Thankfully, I’m lucky enough to work with a lot of different writers at a lot of different places in their lives and so I know now that I’m not the only that struggles with this. I will also say that the struggle has definitely gotten a bit more difficult since I became a mama. Having a small child is not conducive to peace and quiet or cultivating the solitude needed for writing work.
Everything above is valid and true and there’s no getting around it, no use in pretending that I don’t have a lot of different people and things competing for my (very limited) attention.
But what’s really NOT helpful is the big fat dose of guilt my brain likes to level at me.
Because make no mistake, I DO feel guilty, multiple times a week. But the self-critical thoughts of “I’m a bad mother,” “I’m a bad partner,” “I’m a bad friend,” only put me into a cycle of self-deprecation and stuck energy. Then I’m spending my precious attention on feeling guilty instead of deciding on important priorities with a clear head and objective judgment. Then I’m saying “yes” to things out of guilt when my time would really be better served by saying “no.” Then I’m opening the door to resentment and now I REALLY can’t think clearly and I’m not able to finish anything on time, or at all, period.
That’s the sneaky, oily, poisonous nature of guilt. It seeps in and slowly destroys your emotional foundation until you’re putting everyone and everything before yourself and your own needs.
The most powerful way to combat guilt seems totally counter-intuitive—which is why so many writers get stuck in the guilt loop and can’t move beyond it. Instead of trying to be more selfless, more giving, and more of the caretaker to assuage your feelings of guilt, the only way out of it is to be more selfish. The only way to break through the guilt loop is to take more time for yourself, and to take better care of your own energy reserves.
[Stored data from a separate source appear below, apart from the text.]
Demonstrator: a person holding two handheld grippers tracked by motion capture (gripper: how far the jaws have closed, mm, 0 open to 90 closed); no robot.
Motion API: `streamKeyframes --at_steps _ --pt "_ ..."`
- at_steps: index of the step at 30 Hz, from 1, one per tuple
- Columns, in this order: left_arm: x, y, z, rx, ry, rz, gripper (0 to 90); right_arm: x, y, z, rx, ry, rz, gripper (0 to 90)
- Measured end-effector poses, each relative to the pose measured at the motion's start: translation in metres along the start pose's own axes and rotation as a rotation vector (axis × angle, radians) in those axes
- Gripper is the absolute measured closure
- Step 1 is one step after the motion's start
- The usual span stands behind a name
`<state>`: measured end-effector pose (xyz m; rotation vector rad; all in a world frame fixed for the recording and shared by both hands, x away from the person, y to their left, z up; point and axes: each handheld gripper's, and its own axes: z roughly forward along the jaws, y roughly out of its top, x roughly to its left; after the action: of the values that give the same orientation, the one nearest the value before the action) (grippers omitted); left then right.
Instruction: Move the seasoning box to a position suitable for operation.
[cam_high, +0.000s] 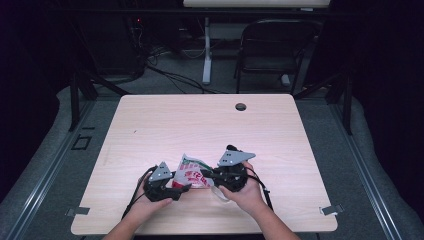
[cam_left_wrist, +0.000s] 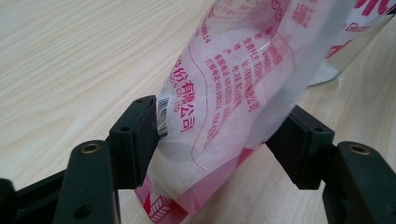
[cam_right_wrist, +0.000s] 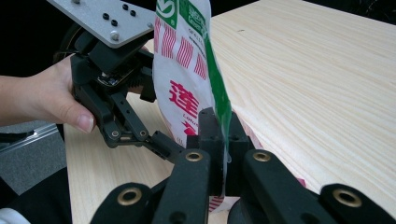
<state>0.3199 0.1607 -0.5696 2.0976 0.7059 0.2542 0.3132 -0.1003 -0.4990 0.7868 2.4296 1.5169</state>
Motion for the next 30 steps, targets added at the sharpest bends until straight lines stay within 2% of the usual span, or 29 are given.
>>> streamKeyframes --at_steps 8,17,24,30 --pt "0.001 -0.001 0.006 0.01 -0.011 -0.003 33.2 0.0 -0.003 -0.002 0.005 0.009 -0.009 90.0" --pt "0.001 -0.002 0.011 0.012 -0.009 0.014 29.3 0.001 -0.006 -0.003 0.003 0.013 -0.015 90.0" --pt "-0.001 -0.003 0.017 0.049 0.005 0.044 26.4 0.001 -0.009 -0.005 0.006 0.024 -0.02 89.7" --pt "0.0 -0.004 0.018 0.059 -0.005 0.038 26.6 0.001 -0.01 -0.006 0.007 0.024 -0.031 89.6"
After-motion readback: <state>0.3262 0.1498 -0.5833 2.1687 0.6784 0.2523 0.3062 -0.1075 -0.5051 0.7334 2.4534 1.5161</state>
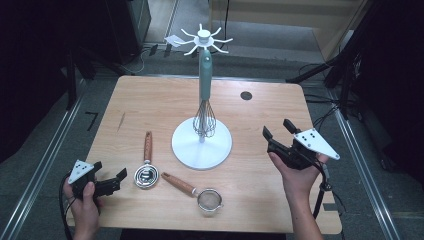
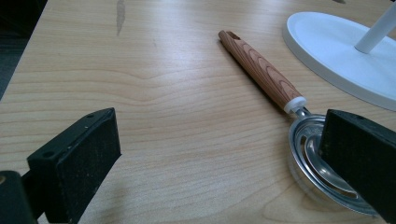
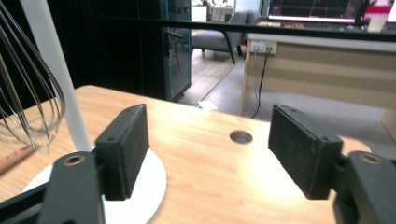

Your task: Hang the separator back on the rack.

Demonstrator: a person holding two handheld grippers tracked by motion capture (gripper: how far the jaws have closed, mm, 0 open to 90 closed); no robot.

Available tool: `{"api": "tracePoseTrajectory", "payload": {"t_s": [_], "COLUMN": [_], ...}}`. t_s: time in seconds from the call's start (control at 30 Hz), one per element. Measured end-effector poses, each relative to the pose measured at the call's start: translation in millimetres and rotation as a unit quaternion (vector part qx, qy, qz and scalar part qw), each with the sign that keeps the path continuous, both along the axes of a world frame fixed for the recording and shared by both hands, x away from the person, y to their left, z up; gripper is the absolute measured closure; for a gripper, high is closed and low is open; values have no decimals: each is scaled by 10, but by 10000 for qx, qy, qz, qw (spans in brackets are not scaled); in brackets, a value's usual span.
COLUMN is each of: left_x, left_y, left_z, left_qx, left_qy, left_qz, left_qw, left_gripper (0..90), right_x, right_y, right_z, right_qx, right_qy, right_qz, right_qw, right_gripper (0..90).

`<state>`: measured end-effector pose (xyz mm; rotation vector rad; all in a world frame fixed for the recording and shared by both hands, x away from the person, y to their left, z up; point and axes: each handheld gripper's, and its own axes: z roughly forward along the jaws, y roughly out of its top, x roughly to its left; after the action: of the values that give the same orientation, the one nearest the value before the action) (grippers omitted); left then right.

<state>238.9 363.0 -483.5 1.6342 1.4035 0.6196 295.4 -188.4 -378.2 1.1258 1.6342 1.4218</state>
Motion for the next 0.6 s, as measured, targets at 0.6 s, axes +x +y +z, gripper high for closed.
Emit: {"api": "tracePoseTrajectory", "payload": {"t_s": [0.6], "left_x": [6], "left_y": [-1], "left_z": [0], "left_qx": [-24], "left_qy": [11], "left_qz": [-17], "left_qw": [10000], "left_gripper": [0], "right_x": [-127], "right_y": [-242], "right_z": [-639], "right_qx": [302], "right_qy": [964], "right_qz": [-242], "right_qw": [9946], "right_gripper": [183]}}
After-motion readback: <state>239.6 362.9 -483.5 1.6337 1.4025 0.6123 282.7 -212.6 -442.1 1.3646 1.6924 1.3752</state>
When you block off chunks of time, energy, and attention for yourself that you decide are utterly non-negotiable, a really cool thing starts to happen. Suddenly, you start showing up in the other areas of your life—like the family and friends area—with less resentment, more focus, and a better attitude overall. Because you’ve already satisfied what you need to feel creatively nourished, you’re better able to give that nourishment to others.
This is something we have all heard over and over again. You have to take care of yourself before you can take care of others. You have to put on your own oxygen mask before you can assist the person sitting next to you. But for so many of us—especially women—that all goes out the window when we get caught in the guilt loop. We start to feel panicky and afraid. If we stop giving so much of ourselves to everyone else, will they stop loving us? Or will they love us less? They might also get angry at us, or upset with the way we’re changing things, which also feels icky.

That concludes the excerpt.